Convert the application architecture to use Amazon Elastic Container Service (Amazon ECS) containers. Configure a Multi-AZ deployment of Amazon RDS to support database operations. Replicate the transaction documents that are in the S3 bucket across multiple AWS Regions.

Discussion

Question 134

A company needs to use its on-premises LDAP directory service to authenticate its users to the AWS Management Console. The directory service is not compatible with Security Assertion Markup Language (SAML).

Which solution meets these requirements?

Options:

Enable AWS IAM Identity Center between AWS and the on-premises LDAP.

Create an IAM policy that uses AWS credentials, and integrate the policy into LDAP.

Set up a process that rotates the IAM credentials whenever LDAP credentials are updated.

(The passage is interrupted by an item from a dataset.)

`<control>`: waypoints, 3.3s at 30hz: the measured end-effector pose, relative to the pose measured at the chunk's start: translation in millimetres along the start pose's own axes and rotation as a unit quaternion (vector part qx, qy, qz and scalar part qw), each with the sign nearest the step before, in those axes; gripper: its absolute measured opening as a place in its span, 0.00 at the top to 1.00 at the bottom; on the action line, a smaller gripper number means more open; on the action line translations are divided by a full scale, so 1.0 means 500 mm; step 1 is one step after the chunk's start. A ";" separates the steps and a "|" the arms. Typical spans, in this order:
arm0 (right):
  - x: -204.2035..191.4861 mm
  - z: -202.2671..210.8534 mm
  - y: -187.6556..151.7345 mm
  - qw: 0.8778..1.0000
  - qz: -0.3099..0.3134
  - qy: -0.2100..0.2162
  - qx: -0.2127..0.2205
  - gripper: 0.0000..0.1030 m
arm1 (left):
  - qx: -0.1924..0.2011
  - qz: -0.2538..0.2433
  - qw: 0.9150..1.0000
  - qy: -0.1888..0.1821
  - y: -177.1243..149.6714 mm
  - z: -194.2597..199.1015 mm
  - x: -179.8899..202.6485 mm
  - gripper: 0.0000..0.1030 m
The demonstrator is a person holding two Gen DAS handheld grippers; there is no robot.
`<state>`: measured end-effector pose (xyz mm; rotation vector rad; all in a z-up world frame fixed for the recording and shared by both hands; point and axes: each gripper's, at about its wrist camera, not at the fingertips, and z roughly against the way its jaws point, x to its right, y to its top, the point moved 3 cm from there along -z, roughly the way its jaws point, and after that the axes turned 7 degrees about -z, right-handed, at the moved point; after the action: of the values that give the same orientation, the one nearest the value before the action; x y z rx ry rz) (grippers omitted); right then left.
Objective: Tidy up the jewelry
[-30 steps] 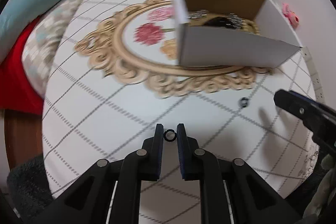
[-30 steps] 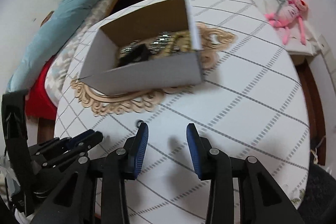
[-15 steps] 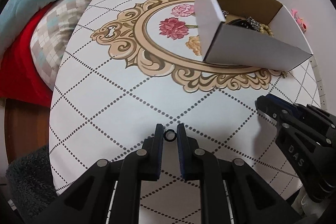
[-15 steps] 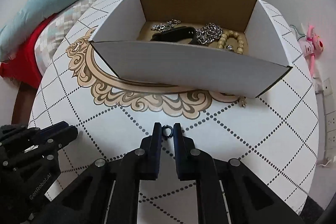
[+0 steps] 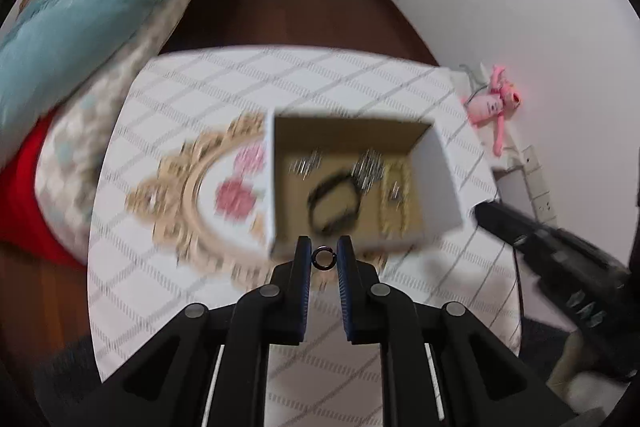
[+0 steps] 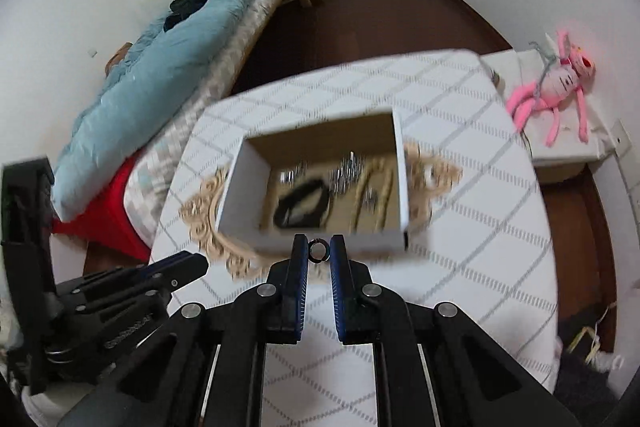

Develop an on-premises custom identity broker application or process that uses AWS STS to get short-lived credentials.

Discussion

Walter

Yayyy!!! I passed my exam with the help of Cramkey Dumps. Highly appreciated!!!!

Angus Mar 22, 2026

YES….. I saw the same questions in the exam.

Pippa

I was so happy to see that almost all the questions on the exam were exactly what I found in their Dumps.

Anastasia Mar 6, 2026

You are right…It was amazing! The Cramkey Dumps were so comprehensive and well-organized, it made studying for the exam a breeze.

Ernest

That's amazing. I think I'm going to give Cramkey Dumps a try for my next exam. Thanks for telling me about them! CramKey admin please share more questions……You guys are amazing.

Nate Mar 8, 2026

I failed last week, I never know this site , but amazed to see all these questions were in my exam week before. I feel bad now, why I didn’t bother this site. Thanks Cramkey, Excellent Job.

Anya

I must say they're considered the best dumps available and the questions are very similar to what you'll see in the actual exam. Recommended!!!

Cassius Mar 25, 2026

Yes, they offer a 100% success guarantee. And many students who have used them have reported passing their exams with flying colors.

Fatima

Hey I passed my exam. The world needs to know about it. I have never seen real exam questions on any other exam preparation resource like I saw on Cramkey Dumps.

Niamh Mar 23, 2026

That's true. Cramkey Dumps are simply the best when it comes to preparing for the certification exam. They have all the key information you need and the questions are very similar to what you'll see on the actual exam.

Question 135

How can trade data from DynamoDB be ingested into an S3 data lake for near real-time analysis?

Options:

Use DynamoDB Streams to invoke a Lambda function that writes to S3.

Use DynamoDB Streams to invoke a Lambda function that writes to Data Firehose, which writes to S3.

Enable Kinesis Data Streams on DynamoDB. Configure it to invoke a Lambda function that writes to S3.

Enable Kinesis Data Streams on DynamoDB. Use Data Firehose to write to S3.